Most notably the 10-minute instrumental L'Auberge du Sanglier / A Hunting We Shall Go, which continues the style of Nine Feet Underground from the Pink album. Surprise, Surprise is a nice good-humoured song with fine harmony vocals. Chance Of A Lifetime is a calm and beautiful song, but alas, it is clued together with Be Alright which I don't like. The same kind of irritating pairing is made of Memory Lain, Hugh and Headloss. The former includes woodwind & brass arrangements quite unfamiliar to Caravan, but it's quite a nice energetic tune anyway. The Dog, The Dog, He's At It Again is another classic happy Caravan song but I dislike the way it carries on after its halfway. All these details make this album very uneven to me, not as easy to enjoy as it could be otherwise.

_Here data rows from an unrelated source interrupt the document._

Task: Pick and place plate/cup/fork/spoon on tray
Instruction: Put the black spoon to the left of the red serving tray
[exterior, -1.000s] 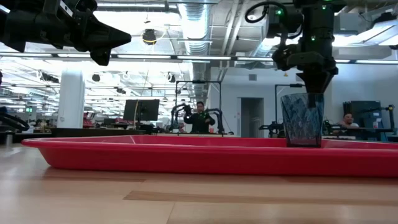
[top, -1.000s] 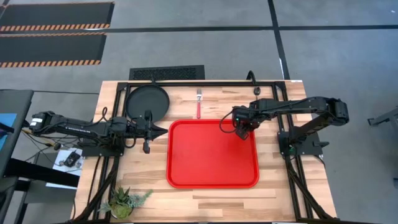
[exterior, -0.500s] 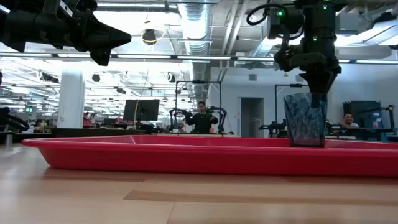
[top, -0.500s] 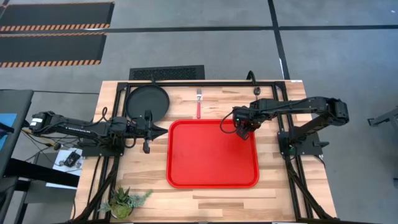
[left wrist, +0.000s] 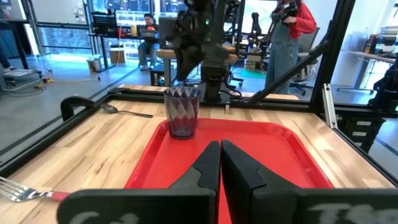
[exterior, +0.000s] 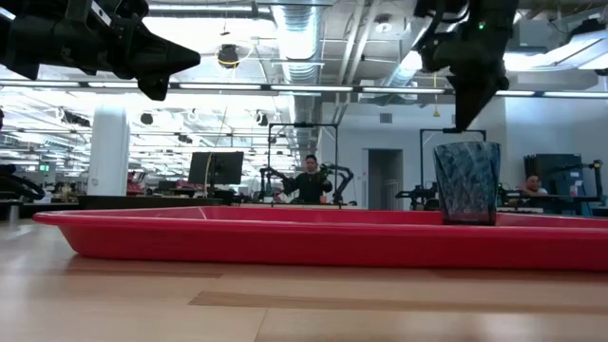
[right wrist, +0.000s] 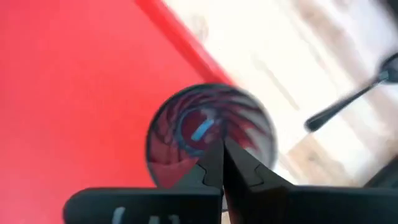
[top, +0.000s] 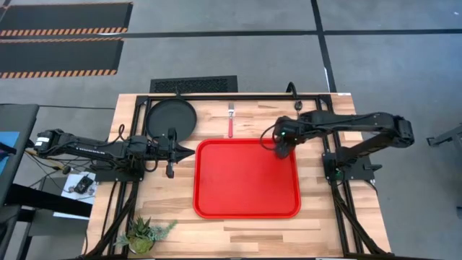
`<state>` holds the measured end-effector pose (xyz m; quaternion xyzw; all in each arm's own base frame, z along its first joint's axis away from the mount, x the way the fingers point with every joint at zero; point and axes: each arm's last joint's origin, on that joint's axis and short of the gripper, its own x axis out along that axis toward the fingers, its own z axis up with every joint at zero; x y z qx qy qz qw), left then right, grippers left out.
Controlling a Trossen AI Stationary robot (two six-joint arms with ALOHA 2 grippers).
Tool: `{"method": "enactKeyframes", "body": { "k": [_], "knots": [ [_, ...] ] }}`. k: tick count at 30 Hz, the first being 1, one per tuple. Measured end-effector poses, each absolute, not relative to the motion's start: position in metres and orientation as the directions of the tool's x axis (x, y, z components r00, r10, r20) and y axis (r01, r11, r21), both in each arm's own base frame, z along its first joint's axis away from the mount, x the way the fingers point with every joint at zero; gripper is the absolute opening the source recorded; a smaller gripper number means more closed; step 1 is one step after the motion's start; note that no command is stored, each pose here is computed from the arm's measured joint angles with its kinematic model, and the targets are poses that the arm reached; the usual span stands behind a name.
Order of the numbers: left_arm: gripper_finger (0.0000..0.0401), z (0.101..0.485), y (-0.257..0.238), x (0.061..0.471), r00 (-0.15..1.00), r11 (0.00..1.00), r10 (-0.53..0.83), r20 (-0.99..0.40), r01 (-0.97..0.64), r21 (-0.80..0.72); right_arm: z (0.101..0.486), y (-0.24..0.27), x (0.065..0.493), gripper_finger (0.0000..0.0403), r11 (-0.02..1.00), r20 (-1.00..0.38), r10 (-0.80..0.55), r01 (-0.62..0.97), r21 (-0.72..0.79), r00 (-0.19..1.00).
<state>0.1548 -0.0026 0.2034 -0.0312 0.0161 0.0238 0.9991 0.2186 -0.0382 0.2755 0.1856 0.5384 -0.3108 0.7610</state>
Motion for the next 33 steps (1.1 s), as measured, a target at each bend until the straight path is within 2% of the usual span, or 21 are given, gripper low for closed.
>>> {"method": "enactKeyframes", "body": {
  "k": [5, 10, 16, 22, 27, 29, 33],
  "knots": [
    [0.0, 0.202, -0.003, 0.155, 0.998, 0.997, 0.046, -0.048, -0.049, -0.06, 0.282, -0.054, 0.204, 0.0005, 0.707, -0.883, -0.362, 0.706, -0.052, 0.298],
    [0.0, 0.201, -0.003, 0.155, 0.997, 0.997, 0.046, -0.055, -0.05, -0.065, 0.262, -0.089, 0.189, 0.0005, 0.656, -0.836, -0.421, 0.755, -0.013, 0.352],
    [0.0, 0.201, -0.003, 0.155, 0.997, 0.996, 0.046, -0.055, -0.05, -0.073, 0.222, -0.143, 0.162, 0.0005, 0.529, -0.838, -0.448, 0.848, 0.032, 0.311],
    [0.0, 0.201, -0.003, 0.155, 0.997, 0.995, 0.047, -0.055, -0.051, -0.09, 0.197, -0.185, 0.143, 0.0009, 0.38, -0.875, -0.444, 0.925, 0.012, 0.195],
    [0.0, 0.201, -0.003, 0.155, 0.997, 0.993, 0.046, -0.055, -0.052, -0.109, 0.171, -0.214, 0.129, 0.0043, 0.221, -0.903, -0.418, 0.975, 0.006, 0.1],
    [0.0, 0.201, -0.003, 0.155, 0.997, 0.992, 0.047, -0.056, -0.053, -0.114, 0.171, -0.218, 0.133, 0.0063, 0.207, -0.903, -0.425, 0.978, -0.021, 0.07],
    [0.0, 0.201, -0.003, 0.155, 0.997, 0.992, 0.047, -0.056, -0.053, -0.114, 0.167, -0.227, 0.142, 0.0097, 0.203, -0.903, -0.422, 0.979, -0.001, 0.086]
  ]
}}
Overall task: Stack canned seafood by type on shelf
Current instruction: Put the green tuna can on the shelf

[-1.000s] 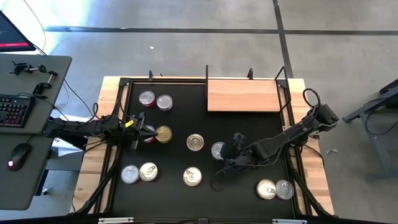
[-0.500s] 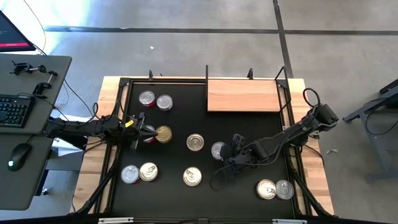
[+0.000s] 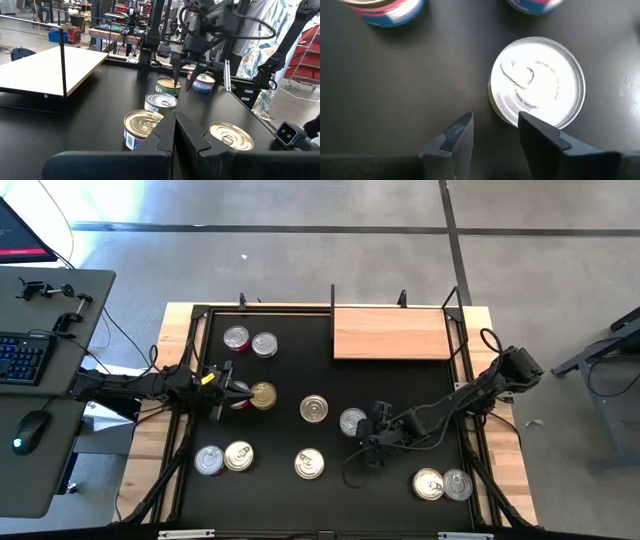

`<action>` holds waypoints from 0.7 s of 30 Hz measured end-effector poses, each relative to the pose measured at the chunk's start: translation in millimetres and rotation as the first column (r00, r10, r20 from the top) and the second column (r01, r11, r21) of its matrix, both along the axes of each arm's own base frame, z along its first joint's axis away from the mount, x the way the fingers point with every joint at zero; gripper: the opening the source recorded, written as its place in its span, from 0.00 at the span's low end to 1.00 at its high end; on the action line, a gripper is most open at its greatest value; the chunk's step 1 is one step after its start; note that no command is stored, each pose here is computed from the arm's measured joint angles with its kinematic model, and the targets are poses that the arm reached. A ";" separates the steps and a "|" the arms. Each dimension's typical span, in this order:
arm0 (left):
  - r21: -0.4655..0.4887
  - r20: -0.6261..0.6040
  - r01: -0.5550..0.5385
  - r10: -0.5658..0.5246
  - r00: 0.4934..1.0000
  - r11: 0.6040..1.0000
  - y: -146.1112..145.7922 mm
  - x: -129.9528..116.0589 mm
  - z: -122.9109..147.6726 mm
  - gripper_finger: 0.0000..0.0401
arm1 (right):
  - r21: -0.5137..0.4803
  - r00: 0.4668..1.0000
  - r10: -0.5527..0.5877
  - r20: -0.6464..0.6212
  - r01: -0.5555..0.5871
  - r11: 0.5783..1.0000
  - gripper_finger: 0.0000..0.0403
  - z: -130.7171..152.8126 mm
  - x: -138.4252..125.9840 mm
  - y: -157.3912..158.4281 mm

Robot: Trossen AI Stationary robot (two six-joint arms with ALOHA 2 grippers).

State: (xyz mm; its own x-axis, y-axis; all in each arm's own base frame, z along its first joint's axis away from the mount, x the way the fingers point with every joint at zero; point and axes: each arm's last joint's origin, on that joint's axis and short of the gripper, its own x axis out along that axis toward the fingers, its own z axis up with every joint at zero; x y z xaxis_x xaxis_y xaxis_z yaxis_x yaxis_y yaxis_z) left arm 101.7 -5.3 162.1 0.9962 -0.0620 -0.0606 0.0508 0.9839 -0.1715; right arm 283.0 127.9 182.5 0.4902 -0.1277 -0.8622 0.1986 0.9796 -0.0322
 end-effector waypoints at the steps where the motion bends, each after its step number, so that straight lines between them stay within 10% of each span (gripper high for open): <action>1: 0.000 0.000 0.000 0.000 1.000 1.000 0.0 0.0 0.0 0.00 | 0.024 0.999 -0.032 0.017 0.032 0.999 0.36 -2.7 0.4 -1.2; 21: 0.000 0.000 0.000 0.000 1.000 1.000 0.0 0.0 0.0 0.00 | -0.237 0.907 0.421 0.013 -0.406 0.883 0.36 -25.8 -2.9 -4.9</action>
State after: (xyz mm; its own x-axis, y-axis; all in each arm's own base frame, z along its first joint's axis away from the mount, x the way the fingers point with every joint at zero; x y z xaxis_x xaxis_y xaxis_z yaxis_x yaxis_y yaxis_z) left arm 101.7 -5.3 162.1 0.9962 -0.0620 -0.0607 0.0508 0.9839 -0.1716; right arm 280.1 123.0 156.7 0.5927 -0.0873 -0.8007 -0.2138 0.9414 -0.2609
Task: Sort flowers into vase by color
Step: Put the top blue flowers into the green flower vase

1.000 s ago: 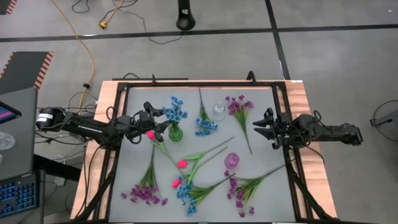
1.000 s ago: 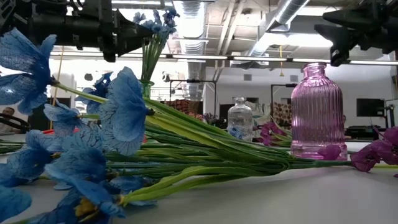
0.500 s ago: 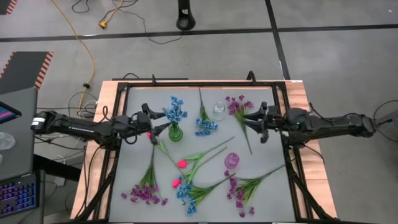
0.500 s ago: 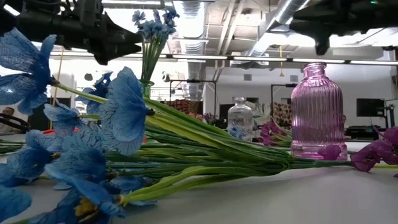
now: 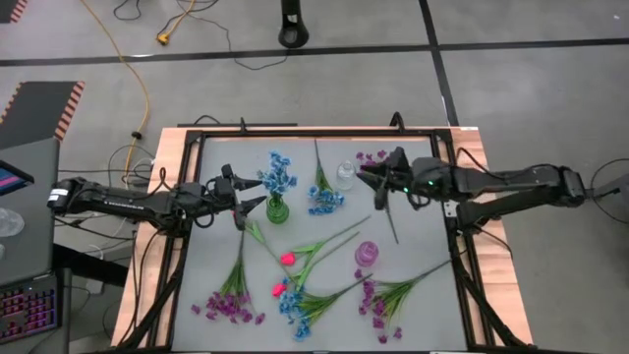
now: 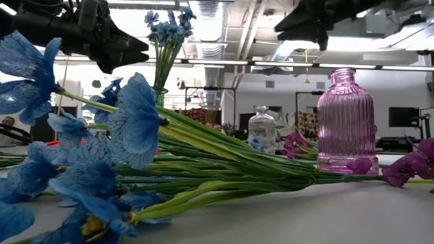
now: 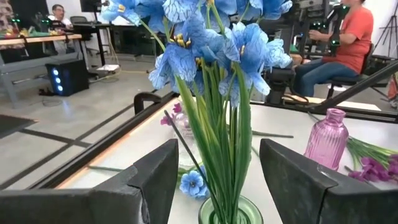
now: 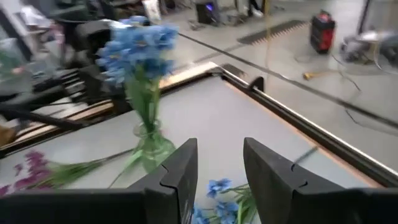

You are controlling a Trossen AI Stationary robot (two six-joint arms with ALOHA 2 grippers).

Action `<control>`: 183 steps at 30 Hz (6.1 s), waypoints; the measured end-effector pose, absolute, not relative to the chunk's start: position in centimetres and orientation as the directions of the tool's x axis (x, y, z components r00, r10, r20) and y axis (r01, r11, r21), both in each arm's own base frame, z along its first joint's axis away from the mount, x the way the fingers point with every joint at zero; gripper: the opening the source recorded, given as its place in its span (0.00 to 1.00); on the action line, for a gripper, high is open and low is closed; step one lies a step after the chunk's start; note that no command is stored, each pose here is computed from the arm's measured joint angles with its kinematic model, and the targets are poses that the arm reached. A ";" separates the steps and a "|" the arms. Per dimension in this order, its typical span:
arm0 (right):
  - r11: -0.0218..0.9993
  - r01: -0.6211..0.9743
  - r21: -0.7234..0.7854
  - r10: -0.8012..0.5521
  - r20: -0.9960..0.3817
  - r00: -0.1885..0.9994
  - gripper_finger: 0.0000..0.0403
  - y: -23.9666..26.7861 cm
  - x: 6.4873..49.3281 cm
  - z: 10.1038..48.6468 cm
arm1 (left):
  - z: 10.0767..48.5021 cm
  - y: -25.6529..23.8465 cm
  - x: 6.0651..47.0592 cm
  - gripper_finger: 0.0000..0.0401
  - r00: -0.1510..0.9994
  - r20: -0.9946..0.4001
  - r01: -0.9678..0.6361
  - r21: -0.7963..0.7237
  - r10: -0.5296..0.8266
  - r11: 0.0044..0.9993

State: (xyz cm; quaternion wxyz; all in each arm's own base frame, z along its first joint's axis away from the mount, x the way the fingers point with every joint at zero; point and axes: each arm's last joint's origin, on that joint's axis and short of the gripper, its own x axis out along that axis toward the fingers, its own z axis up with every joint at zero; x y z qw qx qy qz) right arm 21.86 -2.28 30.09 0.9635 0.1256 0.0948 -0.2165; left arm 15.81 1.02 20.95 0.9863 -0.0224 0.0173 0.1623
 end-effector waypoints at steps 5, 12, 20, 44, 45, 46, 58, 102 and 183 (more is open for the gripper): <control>0.803 0.548 0.233 -0.466 -0.329 0.821 0.39 -4.5 23.3 30.9 | 20.9 1.0 15.8 0.53 0.947 -0.042 -0.321 -0.036 0.319 0.946; 0.787 0.566 0.244 -0.436 -0.430 0.791 0.39 -7.7 25.9 31.4 | 20.9 1.0 15.8 0.53 0.946 -0.043 -0.322 -0.035 0.320 0.946; 0.742 0.608 0.283 -0.388 -0.559 0.733 0.39 -12.6 29.2 31.0 | 20.9 1.0 15.8 0.53 0.946 -0.043 -0.322 -0.035 0.320 0.946; 0.654 0.707 0.269 -0.136 -0.877 0.460 0.39 -21.8 38.8 23.2 | 20.9 1.0 15.8 0.53 0.946 -0.043 -0.324 -0.035 0.322 0.946; 0.652 0.710 0.266 -0.130 -0.883 0.450 0.39 -21.9 39.0 22.8 | 20.9 1.0 15.8 0.53 0.946 -0.043 -0.324 -0.035 0.322 0.946; 0.649 0.714 0.261 -0.122 -0.891 0.437 0.39 -22.1 39.2 22.3 | 20.9 1.0 15.8 0.53 0.946 -0.044 -0.324 -0.035 0.322 0.946; 0.638 0.722 0.267 -0.022 -0.931 0.363 0.39 -22.7 40.8 17.9 | 20.9 1.0 15.8 0.53 0.945 -0.049 -0.324 -0.033 0.323 0.945; 0.682 0.706 0.191 -0.002 -0.965 0.262 0.39 -18.1 42.1 16.0 | 20.8 1.0 15.8 0.53 0.945 -0.060 -0.324 -0.044 0.322 0.945; 0.816 0.533 0.225 -0.160 -0.797 0.582 0.07 -21.4 38.7 36.2 | 21.8 1.0 15.0 0.53 0.947 0.010 -0.321 -0.052 0.322 0.946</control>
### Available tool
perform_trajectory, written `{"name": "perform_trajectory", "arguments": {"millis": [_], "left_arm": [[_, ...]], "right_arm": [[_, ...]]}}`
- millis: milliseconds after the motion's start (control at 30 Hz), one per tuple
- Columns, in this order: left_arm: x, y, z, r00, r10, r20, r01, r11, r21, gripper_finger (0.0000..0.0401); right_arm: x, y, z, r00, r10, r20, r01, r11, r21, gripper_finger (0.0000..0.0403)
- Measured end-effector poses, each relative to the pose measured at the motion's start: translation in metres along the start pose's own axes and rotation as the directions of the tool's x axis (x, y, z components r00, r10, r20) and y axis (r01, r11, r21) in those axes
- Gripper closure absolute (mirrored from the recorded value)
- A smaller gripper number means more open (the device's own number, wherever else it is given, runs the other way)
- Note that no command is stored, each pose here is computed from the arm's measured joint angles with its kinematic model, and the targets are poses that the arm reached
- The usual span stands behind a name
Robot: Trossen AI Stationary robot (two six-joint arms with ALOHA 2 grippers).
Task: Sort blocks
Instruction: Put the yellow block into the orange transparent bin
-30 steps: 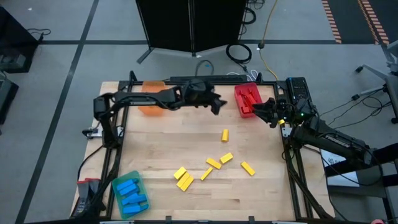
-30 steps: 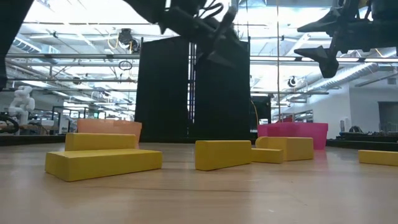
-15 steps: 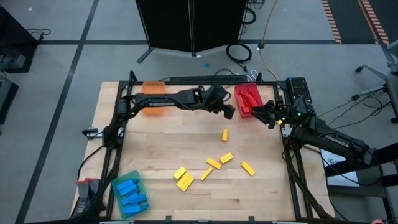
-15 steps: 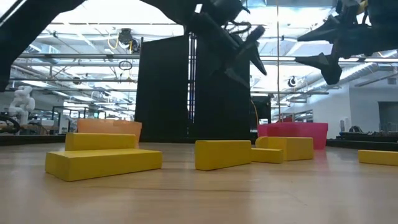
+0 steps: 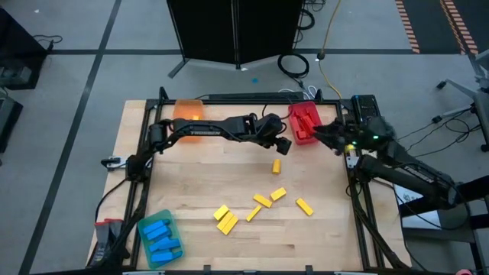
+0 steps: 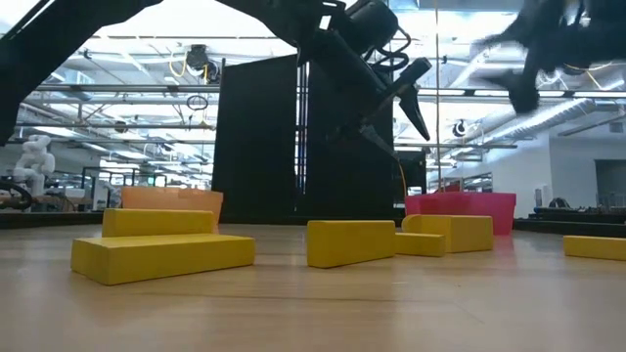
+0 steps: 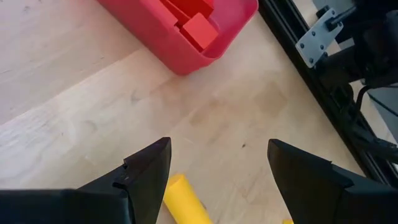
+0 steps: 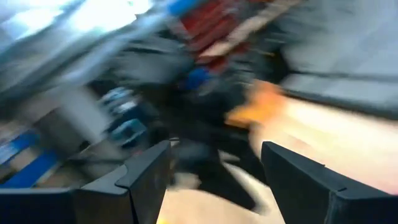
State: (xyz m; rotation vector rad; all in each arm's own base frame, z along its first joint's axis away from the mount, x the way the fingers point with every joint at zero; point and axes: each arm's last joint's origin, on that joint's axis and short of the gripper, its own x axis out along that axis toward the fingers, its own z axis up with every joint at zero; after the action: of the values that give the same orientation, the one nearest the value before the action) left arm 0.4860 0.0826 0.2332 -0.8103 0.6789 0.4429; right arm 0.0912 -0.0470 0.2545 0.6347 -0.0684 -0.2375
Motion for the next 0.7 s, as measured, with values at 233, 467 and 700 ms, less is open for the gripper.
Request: {"name": "perform_trajectory", "arguments": {"millis": [233, 467, 700], "left_arm": [[0.0, -0.004, -0.004, 1.0, -0.001, -0.005, 0.001, 1.0, 0.009, 0.0127], [0.0, -0.003, -0.015, 0.996, 0.041, -0.079, -0.039, 0.999, 0.027, 0.0127], [-0.001, -0.017, -0.032, 0.994, 0.05, -0.092, -0.051, 0.999, 0.001, 0.0127]], "right_arm": [[-0.042, 0.053, 0.033, 0.931, 0.354, -0.087, -0.364, 0.919, -0.151, 0.0154], [-0.08, 0.056, 0.02, 0.96, 0.277, -0.047, -0.28, 0.956, -0.084, 0.0154], [-0.081, 0.063, 0.028, 0.953, 0.303, -0.014, -0.303, 0.949, -0.087, 0.0154]]}}
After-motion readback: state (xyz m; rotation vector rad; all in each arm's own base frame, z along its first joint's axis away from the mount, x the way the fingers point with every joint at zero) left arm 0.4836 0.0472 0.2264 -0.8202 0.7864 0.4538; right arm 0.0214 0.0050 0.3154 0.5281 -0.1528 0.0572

Now to the bonuses. Gosh, you have to be a die-hard fan to give them much value. Shortly put, they're just work-in-progress versions of album songs, often without lyrics (as Hastings explains, he always writes them later). To me maybe the instrumental No! ("Be Alright") / Waffle ("Chance of A Lifetime") surpasses the finished version because in it the first part is less harmful. Unlike four other bonuses, the last one has another kind of story. For a brief time the lineup had a keyboard player called Derek Austin who mostly wrote the long instrumental piece titled as Derek's Long Thing. It starts beautifully with the piano in lead but continues a bit too long as a Hammond-led jamming. "The problem was that it didn't sound like Caravan, so we clashed a bit there", says Hastings. So, if you're not a dedicated collector, never mind about the 78-minute edition of this album, it simply isn't worth the length. But I also would rather recommend In The Land Of Grey And Pink and the albums before it.